Custom BioSequences types
If you're a developing your own Bioinformatics package or method, you may find that the reference implementation of concrete LongSequence types provided in this package are not optimal for your purposes.
This page describes the interfaces for BioSequences' core types for developers or other packages implementing their own sequence types or extending BioSequences functionality.
Implementing custom Alphabets
Recall the required methods that define the Alphabet interface.
To create an example custom alphabet, we need to create a singleton type, that implements a few methods in order to conform to the interface as described in the Alphabet documentation.
Let's do that for a restricted Amino Acid alphabet. We can test that it conforms to the interface with the BioSequences.has_interface function.
julia> struct ReducedAAAlphabet <: Alphabet end
julia> Base.eltype(::Type{ReducedAAAlphabet}) = AminoAcid
julia> BioSequences.BitsPerSymbol(::ReducedAAAlphabet) = BioSequences.BitsPerSymbol{4}()
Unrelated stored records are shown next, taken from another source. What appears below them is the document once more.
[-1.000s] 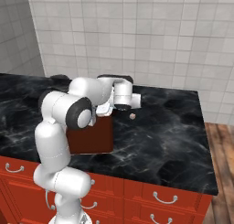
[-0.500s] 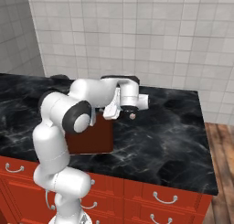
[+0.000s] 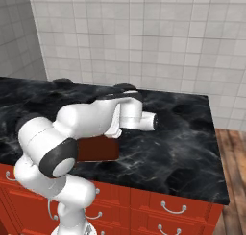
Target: Take out the milk from the fridge and place it on the tray on the counter. Then take the sugar cube near the tray and place it in the tray.
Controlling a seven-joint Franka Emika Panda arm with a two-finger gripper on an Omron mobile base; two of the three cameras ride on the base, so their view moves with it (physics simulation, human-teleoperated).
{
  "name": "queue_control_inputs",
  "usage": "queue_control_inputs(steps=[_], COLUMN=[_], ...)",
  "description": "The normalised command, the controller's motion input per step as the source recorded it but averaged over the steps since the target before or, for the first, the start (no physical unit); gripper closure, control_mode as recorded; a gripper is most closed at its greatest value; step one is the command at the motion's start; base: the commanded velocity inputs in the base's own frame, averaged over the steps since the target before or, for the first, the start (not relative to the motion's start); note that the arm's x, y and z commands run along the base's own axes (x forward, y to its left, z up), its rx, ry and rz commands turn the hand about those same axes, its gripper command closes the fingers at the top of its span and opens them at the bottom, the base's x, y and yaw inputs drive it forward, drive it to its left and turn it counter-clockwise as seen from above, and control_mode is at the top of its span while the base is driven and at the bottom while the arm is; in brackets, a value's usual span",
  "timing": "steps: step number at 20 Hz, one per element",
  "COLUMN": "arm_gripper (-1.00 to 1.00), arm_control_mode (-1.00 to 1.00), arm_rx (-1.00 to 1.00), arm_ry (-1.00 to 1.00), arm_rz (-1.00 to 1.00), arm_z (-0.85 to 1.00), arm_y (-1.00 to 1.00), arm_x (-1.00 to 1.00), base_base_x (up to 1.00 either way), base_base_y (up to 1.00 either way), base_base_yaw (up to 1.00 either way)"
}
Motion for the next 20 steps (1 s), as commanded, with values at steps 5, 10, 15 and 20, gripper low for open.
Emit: queue_control_inputs(steps=[5, 10, 15, 20], arm_gripper=[-1.0, -1.0, -1.0, -1.0], arm_control_mode=[-1.0, -1.0, -1.0, -1.0], arm_rx=[-0.04, -0.15, -0.13, -0.08], arm_ry=[0.1, 0.14, 0.15, 0.4], arm_rz=[-0.21, -0.16, -0.14, -0.16], arm_z=[0.13, 0.16, 0.25, 0.08], arm_y=[-0.34, -0.37, -0.34, -0.13], arm_x=[-0.1, -0.07, -0.26, 0.04], base_base_x=[0.0, 0.0, 0.0, 0.0], base_base_y=[0.0, 0.0, 0.0, 0.0], base_base_yaw=[0.0, 0.0, 0.0, 0.0])
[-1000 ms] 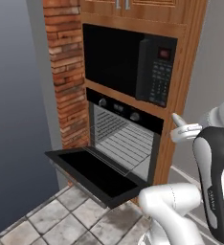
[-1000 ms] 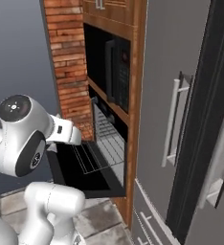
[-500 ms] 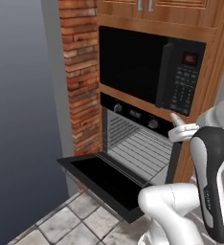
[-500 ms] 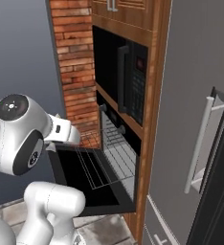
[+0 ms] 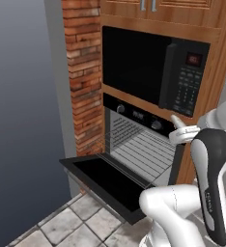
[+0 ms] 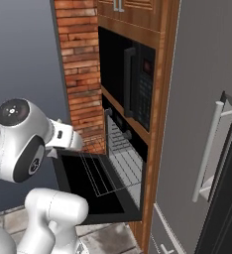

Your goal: Place the fish on the rack of the oven, and slide the rack back inside. Close the oven door.

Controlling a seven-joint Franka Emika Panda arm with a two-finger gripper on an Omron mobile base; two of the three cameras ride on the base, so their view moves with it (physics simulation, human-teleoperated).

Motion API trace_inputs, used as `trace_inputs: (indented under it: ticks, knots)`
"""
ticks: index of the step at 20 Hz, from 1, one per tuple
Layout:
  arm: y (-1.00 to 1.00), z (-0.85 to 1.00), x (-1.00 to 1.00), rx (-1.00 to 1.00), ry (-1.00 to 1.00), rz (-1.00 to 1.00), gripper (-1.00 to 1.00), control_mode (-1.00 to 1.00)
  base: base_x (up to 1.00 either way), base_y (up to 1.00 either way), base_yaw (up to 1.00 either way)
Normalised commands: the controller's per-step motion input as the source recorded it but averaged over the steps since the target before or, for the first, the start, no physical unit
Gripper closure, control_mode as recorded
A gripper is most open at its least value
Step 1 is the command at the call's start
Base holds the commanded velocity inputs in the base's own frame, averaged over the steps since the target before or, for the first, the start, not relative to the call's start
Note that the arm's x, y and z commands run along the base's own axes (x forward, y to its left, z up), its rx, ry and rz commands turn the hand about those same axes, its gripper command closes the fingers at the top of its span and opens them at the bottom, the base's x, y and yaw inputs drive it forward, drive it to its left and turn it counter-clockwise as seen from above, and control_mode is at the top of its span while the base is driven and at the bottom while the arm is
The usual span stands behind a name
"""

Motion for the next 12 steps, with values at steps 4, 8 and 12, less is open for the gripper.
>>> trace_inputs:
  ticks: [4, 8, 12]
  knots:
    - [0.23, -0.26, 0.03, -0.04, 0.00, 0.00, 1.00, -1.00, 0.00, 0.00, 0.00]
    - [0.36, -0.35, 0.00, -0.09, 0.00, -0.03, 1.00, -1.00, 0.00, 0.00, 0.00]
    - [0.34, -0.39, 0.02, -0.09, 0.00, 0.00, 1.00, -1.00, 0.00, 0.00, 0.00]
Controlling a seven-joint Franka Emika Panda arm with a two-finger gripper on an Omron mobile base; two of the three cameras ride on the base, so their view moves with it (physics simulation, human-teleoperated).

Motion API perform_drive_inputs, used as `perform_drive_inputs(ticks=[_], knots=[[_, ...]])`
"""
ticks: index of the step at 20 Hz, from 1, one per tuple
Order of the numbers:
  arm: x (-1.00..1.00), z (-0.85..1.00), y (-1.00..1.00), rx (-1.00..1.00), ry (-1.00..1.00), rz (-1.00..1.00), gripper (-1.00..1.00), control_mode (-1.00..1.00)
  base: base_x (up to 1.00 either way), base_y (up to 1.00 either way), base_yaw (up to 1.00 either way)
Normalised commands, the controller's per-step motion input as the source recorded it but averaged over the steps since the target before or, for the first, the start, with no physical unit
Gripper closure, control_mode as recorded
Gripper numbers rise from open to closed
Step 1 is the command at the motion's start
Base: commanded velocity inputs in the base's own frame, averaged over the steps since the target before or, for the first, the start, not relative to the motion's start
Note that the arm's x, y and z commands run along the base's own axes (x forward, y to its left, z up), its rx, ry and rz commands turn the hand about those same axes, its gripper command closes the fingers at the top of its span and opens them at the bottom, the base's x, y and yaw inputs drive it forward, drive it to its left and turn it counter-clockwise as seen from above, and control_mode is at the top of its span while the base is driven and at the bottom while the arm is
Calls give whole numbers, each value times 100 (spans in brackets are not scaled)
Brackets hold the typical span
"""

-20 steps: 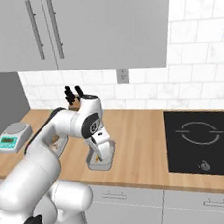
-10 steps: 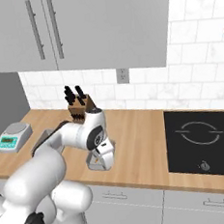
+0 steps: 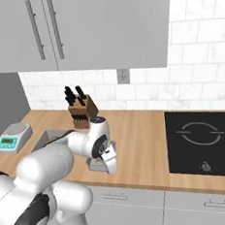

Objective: Take the meat container that has the shrimp and place it on the second highest rack of the freezer. Then take the vegetable container that has the garlic and sweet potato and place it on the highest rack of the freezer.

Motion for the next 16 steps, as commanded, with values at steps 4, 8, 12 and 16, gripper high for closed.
perform_drive_inputs(ticks=[4,8,12,16], knots=[[4,-20,-10,0,0,-5,-100,-100,0,0,0],[-6,-28,-1,0,0,-8,-100,-100,0,0,0],[0,-37,0,0,0,-6,-100,-100,0,0,0],[0,-43,0,0,0,-5,-100,-100,0,0,0]])
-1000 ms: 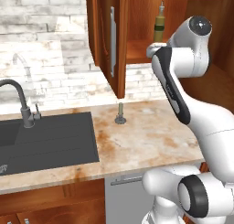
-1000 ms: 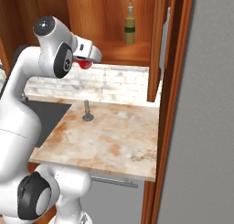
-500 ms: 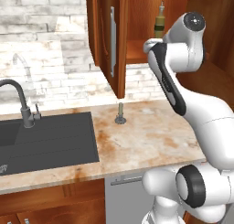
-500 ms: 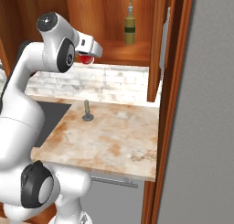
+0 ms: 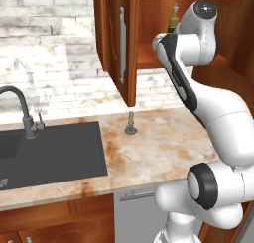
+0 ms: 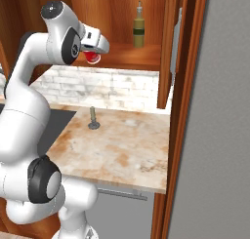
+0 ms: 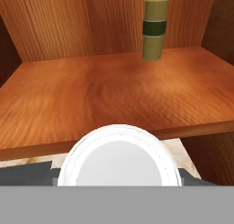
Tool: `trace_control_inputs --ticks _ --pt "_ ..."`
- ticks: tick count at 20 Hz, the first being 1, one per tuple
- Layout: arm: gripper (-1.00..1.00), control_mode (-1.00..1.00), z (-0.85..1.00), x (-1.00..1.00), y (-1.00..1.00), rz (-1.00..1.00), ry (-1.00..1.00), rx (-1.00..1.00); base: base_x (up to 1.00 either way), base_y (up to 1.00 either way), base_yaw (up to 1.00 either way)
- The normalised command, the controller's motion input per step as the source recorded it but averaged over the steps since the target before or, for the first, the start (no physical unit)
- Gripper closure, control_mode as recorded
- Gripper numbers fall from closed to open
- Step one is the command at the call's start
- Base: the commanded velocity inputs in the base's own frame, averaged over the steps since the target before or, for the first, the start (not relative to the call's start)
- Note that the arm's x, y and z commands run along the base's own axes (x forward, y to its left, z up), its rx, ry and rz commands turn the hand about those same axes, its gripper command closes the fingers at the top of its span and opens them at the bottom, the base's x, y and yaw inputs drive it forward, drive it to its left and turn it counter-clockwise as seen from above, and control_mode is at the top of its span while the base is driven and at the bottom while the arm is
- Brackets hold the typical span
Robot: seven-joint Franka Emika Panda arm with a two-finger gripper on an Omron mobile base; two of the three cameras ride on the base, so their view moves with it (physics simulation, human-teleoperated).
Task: Pick the canned food and boxed food from the counter and place them in the cabinets closest to them.
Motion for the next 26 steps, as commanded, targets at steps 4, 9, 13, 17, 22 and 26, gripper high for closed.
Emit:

julia> function BioSequences.symbols(::ReducedAAAlphabet)
(AA_L, AA_C, AA_A, AA_G, AA_S, AA_T, AA_P, AA_F,
AA_W, AA_E, AA_D, AA_N, AA_Q, AA_K, AA_H, AA_M)
end
julia> const (ENC_LUT, DEC_LUT) = let
enc_lut = fill(0xff, length(alphabet(AminoAcid)))
dec_lut = fill(AA_A, length(symbols(ReducedAAAlphabet())))
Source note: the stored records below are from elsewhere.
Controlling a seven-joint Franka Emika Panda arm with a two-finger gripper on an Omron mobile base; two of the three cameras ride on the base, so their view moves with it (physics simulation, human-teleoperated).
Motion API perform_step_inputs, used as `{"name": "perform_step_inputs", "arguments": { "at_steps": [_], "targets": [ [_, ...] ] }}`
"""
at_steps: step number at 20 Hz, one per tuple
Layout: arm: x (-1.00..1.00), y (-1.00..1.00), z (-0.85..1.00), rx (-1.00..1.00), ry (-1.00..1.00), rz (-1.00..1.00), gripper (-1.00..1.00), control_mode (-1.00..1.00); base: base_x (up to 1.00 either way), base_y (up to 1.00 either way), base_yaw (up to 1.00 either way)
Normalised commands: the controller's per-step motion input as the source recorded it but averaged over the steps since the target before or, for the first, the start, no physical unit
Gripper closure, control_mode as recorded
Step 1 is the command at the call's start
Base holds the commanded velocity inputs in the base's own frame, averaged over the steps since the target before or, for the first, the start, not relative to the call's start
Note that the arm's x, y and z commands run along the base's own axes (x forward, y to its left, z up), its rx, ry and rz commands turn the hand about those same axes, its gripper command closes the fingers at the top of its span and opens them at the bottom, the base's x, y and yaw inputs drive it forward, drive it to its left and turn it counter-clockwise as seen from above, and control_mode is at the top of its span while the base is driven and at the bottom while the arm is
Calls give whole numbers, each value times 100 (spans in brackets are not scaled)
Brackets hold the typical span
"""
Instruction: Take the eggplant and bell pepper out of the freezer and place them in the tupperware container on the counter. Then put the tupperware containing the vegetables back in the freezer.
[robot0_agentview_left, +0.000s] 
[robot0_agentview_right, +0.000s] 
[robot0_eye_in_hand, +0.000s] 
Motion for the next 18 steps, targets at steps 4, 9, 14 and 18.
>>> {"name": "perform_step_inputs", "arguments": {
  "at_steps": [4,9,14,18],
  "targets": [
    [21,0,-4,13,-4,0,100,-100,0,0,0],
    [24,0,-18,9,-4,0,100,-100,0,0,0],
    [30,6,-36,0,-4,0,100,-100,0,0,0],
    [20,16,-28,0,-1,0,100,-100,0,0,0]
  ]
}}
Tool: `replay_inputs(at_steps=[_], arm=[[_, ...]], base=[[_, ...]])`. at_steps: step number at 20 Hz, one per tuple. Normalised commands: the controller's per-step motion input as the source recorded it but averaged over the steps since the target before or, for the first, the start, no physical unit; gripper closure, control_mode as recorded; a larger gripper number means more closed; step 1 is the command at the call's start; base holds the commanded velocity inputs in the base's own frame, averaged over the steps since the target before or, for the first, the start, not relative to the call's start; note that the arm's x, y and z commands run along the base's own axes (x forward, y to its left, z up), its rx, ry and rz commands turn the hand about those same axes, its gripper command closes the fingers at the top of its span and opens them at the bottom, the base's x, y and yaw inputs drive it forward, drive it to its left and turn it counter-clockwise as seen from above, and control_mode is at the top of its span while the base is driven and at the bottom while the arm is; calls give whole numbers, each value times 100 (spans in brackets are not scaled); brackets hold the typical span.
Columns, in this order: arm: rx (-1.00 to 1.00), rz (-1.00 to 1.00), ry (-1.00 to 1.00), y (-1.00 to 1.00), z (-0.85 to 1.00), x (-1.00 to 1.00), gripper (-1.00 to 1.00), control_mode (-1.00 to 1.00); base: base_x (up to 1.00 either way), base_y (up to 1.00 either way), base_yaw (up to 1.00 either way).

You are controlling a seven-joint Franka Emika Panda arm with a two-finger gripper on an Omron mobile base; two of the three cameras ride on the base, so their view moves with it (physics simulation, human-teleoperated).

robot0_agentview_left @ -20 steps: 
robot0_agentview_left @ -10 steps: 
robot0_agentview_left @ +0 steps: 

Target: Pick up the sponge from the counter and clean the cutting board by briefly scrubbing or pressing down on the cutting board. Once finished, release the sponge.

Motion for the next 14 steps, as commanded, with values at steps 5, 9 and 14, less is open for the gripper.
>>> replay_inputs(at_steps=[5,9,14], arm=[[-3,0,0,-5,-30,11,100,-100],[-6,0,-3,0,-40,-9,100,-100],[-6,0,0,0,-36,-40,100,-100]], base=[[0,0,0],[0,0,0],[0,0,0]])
for (i, aa) in enumerate(symbols(ReducedAAAlphabet()))
enc_lut[reinterpret(UInt8, aa) + 0x01] = i - 1
dec_lut[i] = aa
end
(Tuple(enc_lut), Tuple(dec_lut))
end
((0x02, 0xff, 0x0b, 0x0a, 0x01, 0x0c, 0x09, 0x03, 0x0e, 0xff, 0x00, 0x0d, 0x0f, 0x07, 0x06, 0x04, 0x05, 0x08, 0xff, 0xff, 0xff, 0xff, 0xff, 0xff, 0xff, 0xff, 0xff, 0xff), (AA_L, AA_C, AA_A, AA_G, AA_S, AA_T, AA_P, AA_F, AA_W, AA_E, AA_D, AA_N, AA_Q, AA_K, AA_H, AA_M))
julia> function BioSequences.encode(::ReducedAAAlphabet, aa::AminoAcid)
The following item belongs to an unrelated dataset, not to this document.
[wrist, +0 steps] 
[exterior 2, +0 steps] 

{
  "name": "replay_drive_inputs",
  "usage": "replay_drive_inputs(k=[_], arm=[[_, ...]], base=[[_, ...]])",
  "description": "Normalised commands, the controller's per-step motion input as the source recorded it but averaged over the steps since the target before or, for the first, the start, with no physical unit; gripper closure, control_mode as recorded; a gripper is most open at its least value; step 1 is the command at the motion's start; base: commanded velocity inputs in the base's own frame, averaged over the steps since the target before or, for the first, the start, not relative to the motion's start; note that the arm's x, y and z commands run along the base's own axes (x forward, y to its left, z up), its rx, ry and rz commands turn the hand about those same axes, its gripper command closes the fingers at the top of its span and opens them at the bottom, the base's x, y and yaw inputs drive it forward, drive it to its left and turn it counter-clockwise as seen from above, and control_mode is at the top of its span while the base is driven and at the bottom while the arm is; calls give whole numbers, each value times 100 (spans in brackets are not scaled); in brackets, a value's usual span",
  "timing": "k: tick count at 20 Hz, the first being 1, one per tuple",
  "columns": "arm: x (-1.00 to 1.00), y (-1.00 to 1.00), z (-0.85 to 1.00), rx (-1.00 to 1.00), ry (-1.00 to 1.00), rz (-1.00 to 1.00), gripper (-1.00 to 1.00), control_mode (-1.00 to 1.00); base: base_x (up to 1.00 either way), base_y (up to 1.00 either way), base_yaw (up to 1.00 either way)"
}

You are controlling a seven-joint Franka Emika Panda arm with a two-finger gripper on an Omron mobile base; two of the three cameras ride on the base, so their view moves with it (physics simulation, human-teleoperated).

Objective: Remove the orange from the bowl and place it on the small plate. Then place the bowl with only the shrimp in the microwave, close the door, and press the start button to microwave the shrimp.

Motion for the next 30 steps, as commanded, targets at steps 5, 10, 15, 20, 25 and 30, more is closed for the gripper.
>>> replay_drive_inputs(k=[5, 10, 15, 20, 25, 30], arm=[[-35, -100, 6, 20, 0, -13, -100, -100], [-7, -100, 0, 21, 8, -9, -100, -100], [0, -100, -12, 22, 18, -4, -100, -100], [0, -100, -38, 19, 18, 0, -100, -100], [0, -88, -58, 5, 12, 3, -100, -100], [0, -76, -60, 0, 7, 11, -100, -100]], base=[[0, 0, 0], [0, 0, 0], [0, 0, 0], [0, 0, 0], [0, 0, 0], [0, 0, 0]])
i = reinterpret(UInt8, aa) + 0x01
(i ≥ length(ENC_LUT) || @inbounds ENC_LUT[i] === 0xff) && throw(DomainError(aa))
(@inbounds ENC_LUT[i]) % UInt
end
julia> function BioSequences.decode(::ReducedAAAlphabet, x::UInt)
x ≥ length(DEC_LUT) && throw(DomainError(aa))
@inbounds DEC_LUT[x + UInt(1)]
end
julia> BioSequences.has_interface(Alphabet, ReducedAAAlphabet())
true
Implementing custom BioSequences
Recall the required methods that define the BioSequence interface.
To create an example custom alphabet, we need to create a singleton type, that implements a few methods in order to conform to the interface as described in the BioSequence documentation.
Let's do that for a custom sequence type that is optimised to represent a small sequence: A Codon. We can test that it conforms to the interface with the BioSequences.has_interface function.
julia> struct Codon <: BioSequence{RNAAlphabet{2}}
x::UInt8
end
julia> function Codon(iterable)
length(iterable) == 3 || error("Must have length 3")
x = zero(UInt)
for (i, nt) in enumerate(iterable)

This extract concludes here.